* [Directions for this task]:
Type out the data exactly as given. Skip any image.

** Records for the exercise follows **

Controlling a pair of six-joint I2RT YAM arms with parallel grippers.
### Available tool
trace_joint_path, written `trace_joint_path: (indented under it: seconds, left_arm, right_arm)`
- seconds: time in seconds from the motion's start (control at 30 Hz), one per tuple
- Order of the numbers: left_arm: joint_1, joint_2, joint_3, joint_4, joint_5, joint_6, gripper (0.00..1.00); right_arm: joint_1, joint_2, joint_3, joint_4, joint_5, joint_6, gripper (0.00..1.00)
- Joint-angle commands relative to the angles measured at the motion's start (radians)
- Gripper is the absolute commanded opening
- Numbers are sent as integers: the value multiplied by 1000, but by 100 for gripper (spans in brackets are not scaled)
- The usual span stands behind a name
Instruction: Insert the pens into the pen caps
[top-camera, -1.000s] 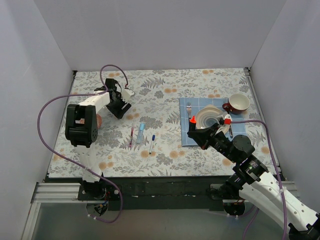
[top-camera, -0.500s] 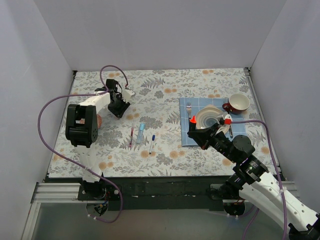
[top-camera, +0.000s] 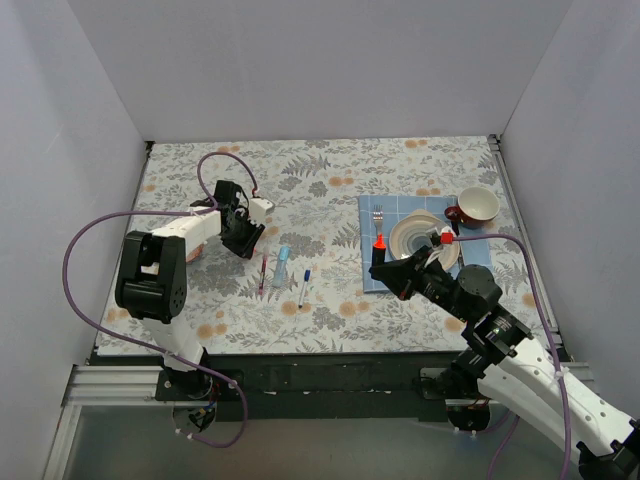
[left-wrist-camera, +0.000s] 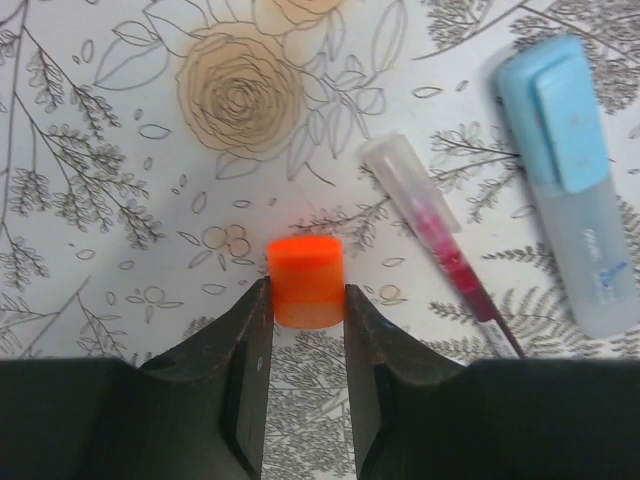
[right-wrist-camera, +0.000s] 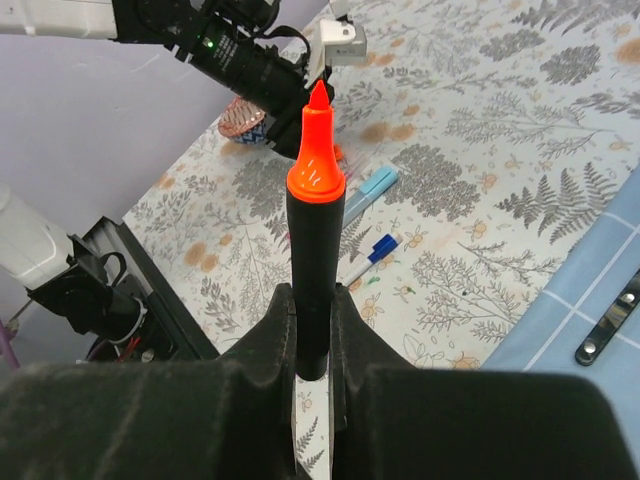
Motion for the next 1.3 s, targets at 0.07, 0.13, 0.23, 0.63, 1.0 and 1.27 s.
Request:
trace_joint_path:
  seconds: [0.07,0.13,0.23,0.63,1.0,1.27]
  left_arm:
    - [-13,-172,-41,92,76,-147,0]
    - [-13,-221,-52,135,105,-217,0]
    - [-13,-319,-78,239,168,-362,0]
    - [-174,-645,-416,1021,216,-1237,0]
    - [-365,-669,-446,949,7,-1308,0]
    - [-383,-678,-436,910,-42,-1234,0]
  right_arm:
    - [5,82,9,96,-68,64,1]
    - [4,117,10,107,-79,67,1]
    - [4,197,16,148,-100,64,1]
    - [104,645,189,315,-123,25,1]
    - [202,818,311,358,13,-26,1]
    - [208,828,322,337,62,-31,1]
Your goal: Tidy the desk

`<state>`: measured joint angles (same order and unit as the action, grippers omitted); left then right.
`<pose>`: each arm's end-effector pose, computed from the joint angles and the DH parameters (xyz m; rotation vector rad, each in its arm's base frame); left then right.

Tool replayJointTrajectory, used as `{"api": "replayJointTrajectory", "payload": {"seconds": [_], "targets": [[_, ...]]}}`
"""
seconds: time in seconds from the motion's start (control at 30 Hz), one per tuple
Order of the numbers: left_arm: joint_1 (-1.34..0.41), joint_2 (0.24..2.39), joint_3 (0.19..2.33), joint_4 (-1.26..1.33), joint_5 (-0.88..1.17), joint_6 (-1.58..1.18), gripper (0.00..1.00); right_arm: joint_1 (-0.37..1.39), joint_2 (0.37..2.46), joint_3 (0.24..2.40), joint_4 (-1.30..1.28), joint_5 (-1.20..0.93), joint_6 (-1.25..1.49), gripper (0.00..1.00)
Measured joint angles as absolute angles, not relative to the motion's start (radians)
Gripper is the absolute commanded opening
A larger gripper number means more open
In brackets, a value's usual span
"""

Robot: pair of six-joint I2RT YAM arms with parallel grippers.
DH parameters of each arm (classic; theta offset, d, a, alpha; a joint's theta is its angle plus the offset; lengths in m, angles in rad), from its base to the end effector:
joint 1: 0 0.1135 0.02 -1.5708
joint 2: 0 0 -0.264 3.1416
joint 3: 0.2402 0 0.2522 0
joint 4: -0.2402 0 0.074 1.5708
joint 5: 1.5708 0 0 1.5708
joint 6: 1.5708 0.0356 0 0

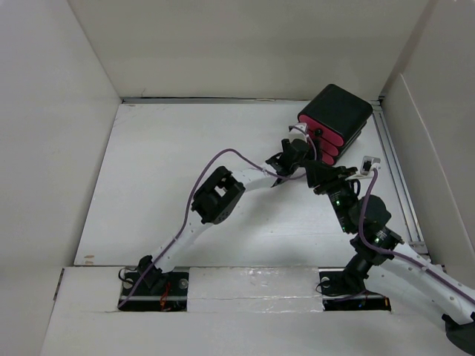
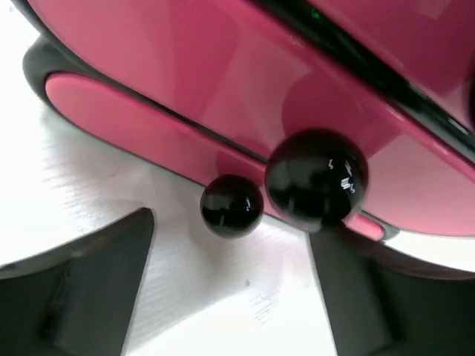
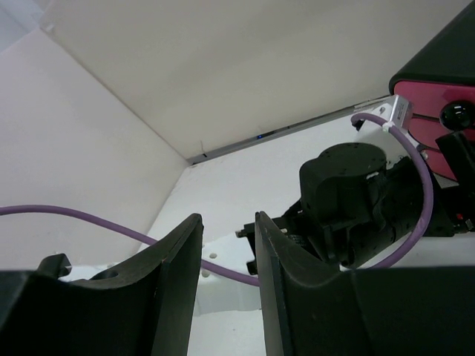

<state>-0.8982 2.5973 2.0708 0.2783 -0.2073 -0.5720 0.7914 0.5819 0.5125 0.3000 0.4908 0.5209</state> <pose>0.3754 -0.4595 0.1522 0.1561 1.8916 -0.8414 0.1178 0.0953 0.3256 0.2399 1.3899 0.7685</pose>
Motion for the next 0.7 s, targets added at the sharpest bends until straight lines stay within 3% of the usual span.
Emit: {"api": "replayJointTrajectory", "payload": {"seconds": [0.03,0.33,0.7], "targets": [[-0.897,2.583,2.028,0.323,-0.202,-0.574,0.99,0.791,0.582,0.513,0.300,0.491,0.521,0.40],[-0.893,2.204,1.437,0.534,-0.201,-0.566,0.99,0.791,0.579,0.513,0.300,0.501,0.521,0.41],[-0.896,1.659,1.002,0.648,-0.347,-0.528,0.99,0.791,0.522,0.503,0.323,0.507,0.520,0.45]]}}
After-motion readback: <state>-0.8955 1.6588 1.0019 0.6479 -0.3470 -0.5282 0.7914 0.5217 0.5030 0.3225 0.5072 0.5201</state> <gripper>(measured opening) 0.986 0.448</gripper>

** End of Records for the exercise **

* [Result for this task]:
Controlling a pair of six-joint I2RT YAM arms with parallel grippers.
### Available tool
trace_joint_path, written `trace_joint_path: (indented under it: seconds, left_arm, right_arm)`
- seconds: time in seconds from the motion's start (control at 30 Hz), one per tuple
- Order of the numbers: left_arm: joint_1, joint_2, joint_3, joint_4, joint_5, joint_6, gripper (0.00..1.00); right_arm: joint_1, joint_2, joint_3, joint_4, joint_5, joint_6, gripper (0.00..1.00)
- Joint-angle commands relative to the angles measured at the motion's start (radians)
- Gripper is the absolute commanded opening
- Numbers are sent as integers: the value multiplied by 1000, but by 100 for gripper (spans in brackets are not scaled)
- The usual span stands behind a name
Instruction: Insert the pens into the pen caps
[top-camera, -1.000s] 
[top-camera, -0.500s] 
[top-camera, +0.000s] 
[left-wrist-camera, +0.000s] 
[right-wrist-camera, +0.000s] 
Motion for the next 1.3 s, targets at 0.07, 0.13, 0.23, 0.63, 1.0 and 1.27 s.
Request:
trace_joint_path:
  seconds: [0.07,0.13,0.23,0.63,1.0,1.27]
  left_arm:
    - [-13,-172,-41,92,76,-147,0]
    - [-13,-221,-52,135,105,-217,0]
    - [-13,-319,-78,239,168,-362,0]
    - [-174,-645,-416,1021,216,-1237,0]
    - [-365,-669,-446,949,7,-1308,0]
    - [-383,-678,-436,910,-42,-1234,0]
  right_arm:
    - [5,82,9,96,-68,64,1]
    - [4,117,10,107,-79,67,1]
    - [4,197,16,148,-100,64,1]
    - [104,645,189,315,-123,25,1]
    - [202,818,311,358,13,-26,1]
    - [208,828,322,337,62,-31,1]
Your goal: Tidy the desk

`<state>`: measured joint angles (same order and unit as the action, grippers omitted); left then right.
`<pose>`: each arm's end-effector pose, computed from the joint angles and the DH parameters (xyz m; rotation vector rad, each in its arm's base frame); left then right.

Tool replayJointTrajectory, used as `{"api": "replayJointTrajectory", "payload": {"seconds": [_], "targets": [[_, ...]]}}`
"""
seconds: time in seconds from the motion's start (control at 30 Hz), one per tuple
Order of the numbers: left_arm: joint_1 (-1.34..0.41), joint_2 (0.24..2.39), joint_3 (0.19..2.33), joint_4 (-1.26..1.33), joint_5 (-0.88..1.17), joint_6 (-1.58..1.18), gripper (0.00..1.00); right_arm: joint_1 (-0.37..1.39), joint_2 (0.37..2.46), joint_3 (0.24..2.40), joint_4 (-1.30..1.28), joint_5 (-1.20..0.93), joint_6 (-1.25..1.49), gripper (0.00..1.00)
Measured joint angles as absolute angles, not relative to the motion's start (radians)
Gripper is the absolute commanded opening
A larger gripper number means more open
In brackets, a value's usual span
"""

Robot: pair of six-joint I2RT YAM arms with parallel grippers.
DH parameters of each arm (classic; theta offset, d, a, alpha; a joint's theta is its angle plus the offset; lengths in m, angles in rad), from its base to the end effector:
joint 1: 0 0.1135 0.02 -1.5708
joint 2: 0 0 -0.264 3.1416
joint 3: 0.2402 0 0.2522 0
joint 4: -0.2402 0 0.074 1.5708
joint 5: 1.5708 0 0 1.5708
joint 6: 1.5708 0.0356 0 0


<state>-0.8982 2.5973 2.0708 0.2783 -0.2073 -0.5720 0.7914 0.5819 0.5125 0.3000 0.4908 0.5209</state> <pose>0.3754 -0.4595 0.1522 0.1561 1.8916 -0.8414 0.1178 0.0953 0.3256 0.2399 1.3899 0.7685</pose>
Motion for the next 0.7 s, targets added at the sharpest bends until straight lines stay within 3% of the usual span.
Emit: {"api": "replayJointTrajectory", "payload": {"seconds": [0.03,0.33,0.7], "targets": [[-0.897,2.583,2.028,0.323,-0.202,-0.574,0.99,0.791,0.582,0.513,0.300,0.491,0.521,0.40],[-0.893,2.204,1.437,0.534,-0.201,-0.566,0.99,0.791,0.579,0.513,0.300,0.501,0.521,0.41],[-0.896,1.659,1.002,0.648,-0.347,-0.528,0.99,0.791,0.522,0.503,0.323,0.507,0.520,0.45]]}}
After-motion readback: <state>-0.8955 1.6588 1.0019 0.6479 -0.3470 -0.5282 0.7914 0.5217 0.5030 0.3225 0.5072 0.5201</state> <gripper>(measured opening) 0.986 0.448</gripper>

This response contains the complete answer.